Mardi 18 octobre 2011 2 18 /10 /Oct /2011 08:08

En pleine guerre d'Algérie, le 17 octobre 1961, Maurice Papon, qui est alors préfet de police, ordonne la répression d'une manifestation. Un couvre-feu a été imposé quelques jours plus tôt à une seule partie de la population; les algériens de Paris et banlieues n'ont plus le droit de sortir de chez eux entre 20h30 et 5h30. Devant la mesure "raciste et discriminatoire",le FLN appelle à un rassemblement pacifique sur les bords de la Seine. Si on ignore le nombre de victimes précis, une centaine d'algériens ont fini leurs jours dans l'eau. Le documentaire de Yasmina Adi Ici on noie les algériens établit le massacre, preuves à l'appui.
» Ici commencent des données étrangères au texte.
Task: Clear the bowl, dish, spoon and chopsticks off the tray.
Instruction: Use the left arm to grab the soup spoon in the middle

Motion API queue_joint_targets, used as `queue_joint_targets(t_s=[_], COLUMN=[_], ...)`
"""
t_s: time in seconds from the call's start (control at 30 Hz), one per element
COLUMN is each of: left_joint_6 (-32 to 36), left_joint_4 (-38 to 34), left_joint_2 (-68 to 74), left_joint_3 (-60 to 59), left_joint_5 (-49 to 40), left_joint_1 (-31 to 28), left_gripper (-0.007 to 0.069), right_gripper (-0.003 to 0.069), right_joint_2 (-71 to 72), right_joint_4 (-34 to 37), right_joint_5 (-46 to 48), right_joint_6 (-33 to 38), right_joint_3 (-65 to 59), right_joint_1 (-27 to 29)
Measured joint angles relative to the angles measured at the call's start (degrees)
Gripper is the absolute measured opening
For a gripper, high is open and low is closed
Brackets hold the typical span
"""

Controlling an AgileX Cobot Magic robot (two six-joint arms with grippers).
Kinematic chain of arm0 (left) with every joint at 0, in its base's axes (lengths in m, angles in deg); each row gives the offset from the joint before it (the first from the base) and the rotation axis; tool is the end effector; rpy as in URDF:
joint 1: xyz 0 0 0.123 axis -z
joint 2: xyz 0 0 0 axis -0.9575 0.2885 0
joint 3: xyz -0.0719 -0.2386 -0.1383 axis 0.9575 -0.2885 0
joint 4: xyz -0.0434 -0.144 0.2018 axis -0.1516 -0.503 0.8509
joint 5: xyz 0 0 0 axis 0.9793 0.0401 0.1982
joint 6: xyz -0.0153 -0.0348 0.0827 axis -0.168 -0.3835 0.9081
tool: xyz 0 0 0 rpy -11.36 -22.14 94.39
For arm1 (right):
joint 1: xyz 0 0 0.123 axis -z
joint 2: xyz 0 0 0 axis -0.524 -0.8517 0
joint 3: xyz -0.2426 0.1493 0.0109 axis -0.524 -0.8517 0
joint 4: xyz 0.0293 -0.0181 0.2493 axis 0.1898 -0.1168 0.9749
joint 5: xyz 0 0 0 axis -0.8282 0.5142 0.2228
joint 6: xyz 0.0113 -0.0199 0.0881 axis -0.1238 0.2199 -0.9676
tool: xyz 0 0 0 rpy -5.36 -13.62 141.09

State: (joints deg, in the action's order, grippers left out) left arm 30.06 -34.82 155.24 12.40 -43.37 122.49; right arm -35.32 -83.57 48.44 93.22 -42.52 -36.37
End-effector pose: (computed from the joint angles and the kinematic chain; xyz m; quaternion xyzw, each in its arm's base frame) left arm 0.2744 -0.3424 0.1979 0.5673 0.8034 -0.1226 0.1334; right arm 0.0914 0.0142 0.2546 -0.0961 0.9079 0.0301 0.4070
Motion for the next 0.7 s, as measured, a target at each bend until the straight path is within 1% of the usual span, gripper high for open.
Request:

Le film s'appuie sur des archives, qui n'ont jamais été montrées puisqu'elles restent sous le sceau du secret. Un secret d'état. Comme le rappelle le Conseil Constitutionnel lors de l'abaissement du délai de consultation de ses propres archives, "le délai très bref de vingt-cinq ans (adopté par le Conseil Constitutionnel) n'est pas celui applicable aux autres juridictions françaises. Pour celles-ci, l'accès aux archives se fait, en effet, au terme d'un délai de droit commun de soixante quinze ans, étendu à cent ans dans certains cas exceptionnels". En d'autres termes, les preuves qui racontent des événements historiques ne seraient être présentées qu'une fois obsolètes. Les "archives publiques" ne le deviennent donc que soixante-quinze ans ou cent ans après qu'elles auraient pu être diffusées. À en croire ce délai et si celui-ci s'avérait justifié, le secret d'état pourrait être compris comme un geste de patriotisme. En effet, si des archives publiques restent secrètes, l'honneur de la République et de ses responsables reste sauf. En 1914, des hommes partaient déjà à la guerre la fleur au fusil, leur patriotisme s'étant manifestement construit sur un manque d'informations. La transparence de l'état n'est toujours pas acquise. Le délai trop important de consultation des archives est lui aussi bien ancré. 

La loi organique du 15 juillet 2008 instituée par le Conseil Constitutionnel réduit de soixante ans à vingt-cinq ans le délai de non consultation des archives, franchissant un pas symbolique: en vingt-cinq ans, on n'absout pas le passé. Ses acteurs sont souvent encore présents. Il ne s'agit pas de désigner les coupables, mais de responsabiliser un état et une société. Surtout, cette loi permet de rendre compte de logiques de fonctionnement de notre système législatif, puisque les archives proposent des compte-rendus des séances du Conseil. Elle a aussi une valeur historique dans le sens où elle permet de dévoiler les délibérations et négociations sur des décisions politiques majeures, telles que le référendum sur l'autodétermination de l'Algérie de 1960 ou encore l'élection du Président de la République au suffrage universel en 1962. Enfin, n'oublions pas que le Conseil Constitutionnel est l'un des seuls organes de contre-pouvoir et de régulation qui a toujours force d'opposition dans notre république puisqu'il juge de la constitutionnalité des lois. Les sages de la République ont par leur loi organique du 15 juillet 2008 peut-être amorcé un début de transparence de nos archives publiques.